The ICG argued in a report released in late August that while harboring ambiguity about the foreign military presence on their soil, the majority of Iraqis has been willing to give the CPA the benefit of the doubt. But for that to continue the occupying authorities must deliver much more quickly on the things that matter for ordinary Iraqis namely, establishing law and order, creating employment and restoring basic utilities and services such as electricity, clean water and fuel.
Ominously, the ICG warns that while the tipping point against the occupation has not yet been reached, it is looming. Failure to deliver more speedily on the basic needs of Iraqis risks adding to feelings of resentment and wounded national pride and likely will lead Iraqis to question even more the political-transition process. And it could result disastrously in the distinctions fading between the various anti-occupation groups, warns ICG a nightmare scenario that would present U.S. and British forces with a massive security challenge.

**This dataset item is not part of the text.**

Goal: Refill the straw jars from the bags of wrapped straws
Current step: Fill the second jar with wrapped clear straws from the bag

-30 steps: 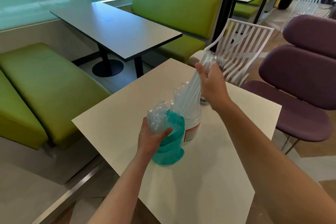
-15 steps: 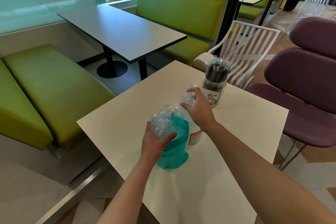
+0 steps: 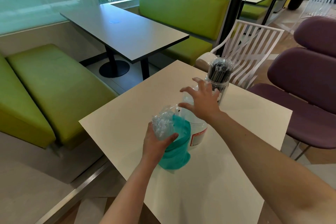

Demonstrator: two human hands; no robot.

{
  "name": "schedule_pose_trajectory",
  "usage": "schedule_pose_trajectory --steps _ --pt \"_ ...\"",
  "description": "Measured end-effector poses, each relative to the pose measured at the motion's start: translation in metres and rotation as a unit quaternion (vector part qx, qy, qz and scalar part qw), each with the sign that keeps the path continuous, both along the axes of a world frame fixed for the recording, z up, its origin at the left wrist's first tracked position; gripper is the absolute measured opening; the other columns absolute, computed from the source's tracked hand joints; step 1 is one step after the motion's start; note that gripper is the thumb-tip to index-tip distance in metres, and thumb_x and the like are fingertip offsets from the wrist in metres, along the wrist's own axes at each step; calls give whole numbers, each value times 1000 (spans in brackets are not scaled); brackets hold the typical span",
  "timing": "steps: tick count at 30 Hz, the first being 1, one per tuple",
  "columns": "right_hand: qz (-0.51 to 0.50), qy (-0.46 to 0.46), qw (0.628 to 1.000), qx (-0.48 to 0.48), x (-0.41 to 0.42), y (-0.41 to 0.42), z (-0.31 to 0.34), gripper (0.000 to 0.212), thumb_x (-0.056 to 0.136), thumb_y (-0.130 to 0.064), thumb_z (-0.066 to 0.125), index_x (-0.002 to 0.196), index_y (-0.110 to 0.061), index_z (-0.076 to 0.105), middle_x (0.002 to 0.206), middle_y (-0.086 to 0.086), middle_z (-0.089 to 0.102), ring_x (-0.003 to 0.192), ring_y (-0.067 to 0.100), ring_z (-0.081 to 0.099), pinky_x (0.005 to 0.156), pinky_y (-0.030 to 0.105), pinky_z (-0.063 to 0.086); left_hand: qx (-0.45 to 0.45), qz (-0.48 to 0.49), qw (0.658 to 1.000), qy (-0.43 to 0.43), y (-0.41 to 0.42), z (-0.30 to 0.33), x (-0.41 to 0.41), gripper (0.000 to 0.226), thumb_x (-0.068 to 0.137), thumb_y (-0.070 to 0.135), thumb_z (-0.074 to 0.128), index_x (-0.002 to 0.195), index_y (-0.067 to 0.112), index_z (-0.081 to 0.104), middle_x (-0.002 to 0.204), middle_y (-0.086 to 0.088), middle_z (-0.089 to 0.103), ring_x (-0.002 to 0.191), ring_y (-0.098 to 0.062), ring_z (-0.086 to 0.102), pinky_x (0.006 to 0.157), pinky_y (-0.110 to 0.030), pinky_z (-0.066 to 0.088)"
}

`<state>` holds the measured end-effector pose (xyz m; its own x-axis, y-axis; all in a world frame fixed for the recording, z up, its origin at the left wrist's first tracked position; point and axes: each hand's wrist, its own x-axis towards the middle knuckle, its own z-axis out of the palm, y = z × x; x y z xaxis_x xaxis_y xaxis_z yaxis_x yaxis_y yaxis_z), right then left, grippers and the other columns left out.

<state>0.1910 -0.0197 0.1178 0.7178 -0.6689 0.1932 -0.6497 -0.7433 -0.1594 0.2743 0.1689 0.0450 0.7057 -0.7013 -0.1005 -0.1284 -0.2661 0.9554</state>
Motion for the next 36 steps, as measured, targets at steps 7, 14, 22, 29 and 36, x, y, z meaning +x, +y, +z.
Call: schedule_pose_trajectory --steps 7,14,22,29,36 --pt "9 -22 995 97 3 -3 -12 45 87 -55 60 127 -37 52 149 -2 33 133 27 29 107 45 36 -6 0 1000 8 0 2 -1 80 66 51 84 125 46 30 122 18 47 113 -10 50 90 -26 45" --pt "-3 -80 991 108 5 -12 1 54 92 -46 58 137 -20 44 145 4 37 130 26 31 110 39 30 -7 -1 1000 9 0 2 -1 78 66 51 83 125 46 31 121 19 47 114 -9 49 89 -26 44" --pt "1 -17 996 90 -8 -3 -11 51 91 -53 56 137 -41 37 155 -2 23 142 29 20 115 53 17 -14 -3 1000 13 1 1 0 78 66 49 85 124 45 33 118 20 49 112 -11 50 87 -25 45" --pt "-26 -130 991 -5 -19 24 -12 58 82 -56 66 133 -34 46 150 -1 34 141 26 23 115 52 17 -16 -7 1000 20 5 3 1 79 67 46 84 126 45 32 111 26 47 109 -8 48 79 -16 40" --pt "-10 -288 956 62 -34 81 -37 34 84 -7 63 116 -19 55 112 -5 49 103 10 45 88 32 49 -18 -23 999 20 10 2 2 83 66 46 86 133 38 38 117 20 52 112 -10 51 83 -20 42"
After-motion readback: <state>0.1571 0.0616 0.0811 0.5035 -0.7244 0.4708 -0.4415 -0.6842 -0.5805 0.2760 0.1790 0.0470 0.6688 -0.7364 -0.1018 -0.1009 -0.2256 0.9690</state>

Arguing that "it is not realistic to expect the CPA to be capable by itself of adequately caring for the population's essential needs and successfully ruling Iraq," the ICG recommends a new "three-way division of real governing responsibility between the CPA, the Interim Governing Council and the United Nations."
Granting the United Nations a greater role in the political transition and using its expertise in civil affairs while devolving more power to a more representative governing council could overcome the reluctance of other countries to help and strengthen the legitimacy of political change in the eyes of Iraqis. Under the ICG plan the CPA would continue to have the primary security responsibility, with allied forces in Iraq being transformed into a U.S.-led multinational force.